According to an article in the Stamford (CT) Advocate last week, during an ethics training class for Stamford's school board, after lecturing the board on conflicts of interest and perceptions of impropriety, the trainer asked one board member a not-entirely-hypothetical question:
If she were a board member working for Teach for America, could she participate in decisions about a charter school that declared an intention to contract with that organization?
The school board member responded, “I’d either sit here quietly and not talk, or I’d remove myself. I think it would be the perception, not the reality [of a conflict of interest]."
As with all conflicts of interest, the conflict here is real. But a principal reason that a conflict is problematic is the perception that the government official would use his or her office to benefit, in this case, the organization she worked for.
And yet there is a knee-jerk reaction to say that there is no real conflict of interest, because that would imply that the official is somehow a bad person. If there is only a perception of a conflict, then it is the public that is bad, that has a false perception, which the official might have to accommodate.
However, what is bad is neither the reality of a conflict nor how a conflict is perceived. What is bad is not dealing responsibly with a conflict by fully withdrawing from participation. Sitting quietly or leaving the room when a matter is discussed publicly does not constitute full withdrawal. Even the trainer's answer to the question — that an official in such a situation “recuse and announce your conflict" — does not constitute full withdrawal.
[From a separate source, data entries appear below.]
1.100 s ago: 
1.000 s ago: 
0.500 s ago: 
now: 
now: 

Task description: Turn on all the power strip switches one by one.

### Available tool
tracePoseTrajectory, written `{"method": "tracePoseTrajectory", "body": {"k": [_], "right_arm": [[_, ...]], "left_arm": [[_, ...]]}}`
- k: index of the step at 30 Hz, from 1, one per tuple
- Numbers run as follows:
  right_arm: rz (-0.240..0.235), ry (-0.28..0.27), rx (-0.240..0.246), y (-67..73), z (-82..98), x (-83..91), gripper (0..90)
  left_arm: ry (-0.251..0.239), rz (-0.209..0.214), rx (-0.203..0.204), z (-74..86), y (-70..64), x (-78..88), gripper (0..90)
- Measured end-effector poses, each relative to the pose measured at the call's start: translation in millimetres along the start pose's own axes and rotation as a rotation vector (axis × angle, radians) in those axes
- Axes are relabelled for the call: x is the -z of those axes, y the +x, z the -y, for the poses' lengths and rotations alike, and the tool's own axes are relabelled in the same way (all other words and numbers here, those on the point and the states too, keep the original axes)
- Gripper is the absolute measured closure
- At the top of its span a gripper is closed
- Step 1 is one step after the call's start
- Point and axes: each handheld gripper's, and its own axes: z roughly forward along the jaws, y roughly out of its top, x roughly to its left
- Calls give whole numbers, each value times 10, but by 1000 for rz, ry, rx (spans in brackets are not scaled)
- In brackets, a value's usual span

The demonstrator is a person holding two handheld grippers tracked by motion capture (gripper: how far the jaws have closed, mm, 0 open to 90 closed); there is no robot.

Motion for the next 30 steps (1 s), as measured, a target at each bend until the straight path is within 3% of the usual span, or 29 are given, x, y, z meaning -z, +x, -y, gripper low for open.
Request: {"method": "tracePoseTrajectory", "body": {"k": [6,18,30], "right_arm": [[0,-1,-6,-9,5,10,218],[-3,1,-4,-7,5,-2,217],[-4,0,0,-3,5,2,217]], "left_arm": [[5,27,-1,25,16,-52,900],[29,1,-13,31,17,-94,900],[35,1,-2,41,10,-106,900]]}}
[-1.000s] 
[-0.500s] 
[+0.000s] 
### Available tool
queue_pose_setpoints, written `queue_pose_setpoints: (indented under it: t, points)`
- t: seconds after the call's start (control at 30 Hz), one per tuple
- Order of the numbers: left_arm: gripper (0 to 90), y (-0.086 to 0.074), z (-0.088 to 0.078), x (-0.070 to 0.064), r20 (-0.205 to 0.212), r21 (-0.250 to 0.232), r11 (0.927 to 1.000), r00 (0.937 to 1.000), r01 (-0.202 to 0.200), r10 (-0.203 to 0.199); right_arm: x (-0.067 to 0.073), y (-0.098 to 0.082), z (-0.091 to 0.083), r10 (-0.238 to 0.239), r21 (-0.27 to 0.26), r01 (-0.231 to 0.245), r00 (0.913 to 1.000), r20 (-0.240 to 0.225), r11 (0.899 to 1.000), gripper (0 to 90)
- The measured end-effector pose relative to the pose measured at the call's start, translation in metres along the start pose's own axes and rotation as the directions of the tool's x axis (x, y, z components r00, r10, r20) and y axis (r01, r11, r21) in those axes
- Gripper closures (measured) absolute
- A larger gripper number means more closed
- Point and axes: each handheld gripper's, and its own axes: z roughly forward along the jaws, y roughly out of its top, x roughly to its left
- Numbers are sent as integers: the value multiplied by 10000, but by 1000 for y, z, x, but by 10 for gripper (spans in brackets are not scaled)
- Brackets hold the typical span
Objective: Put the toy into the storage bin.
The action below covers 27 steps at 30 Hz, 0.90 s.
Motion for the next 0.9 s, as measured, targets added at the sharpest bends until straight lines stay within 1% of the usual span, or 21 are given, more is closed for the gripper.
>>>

Doing this only involves withdrawal at the particular meeting, allowing action behind the scenes, indirectly through aides or other individuals, through speeches made at public occasions or private meetings, etc.
According to the article, this particular school board member recused herself from charter school-related votes, but not from budget discussions that related to the school district's charter school-related expenditures.
It's also worth noting that the ethics training program was done by the city's human resources director, not by someone with expertise in government ethics.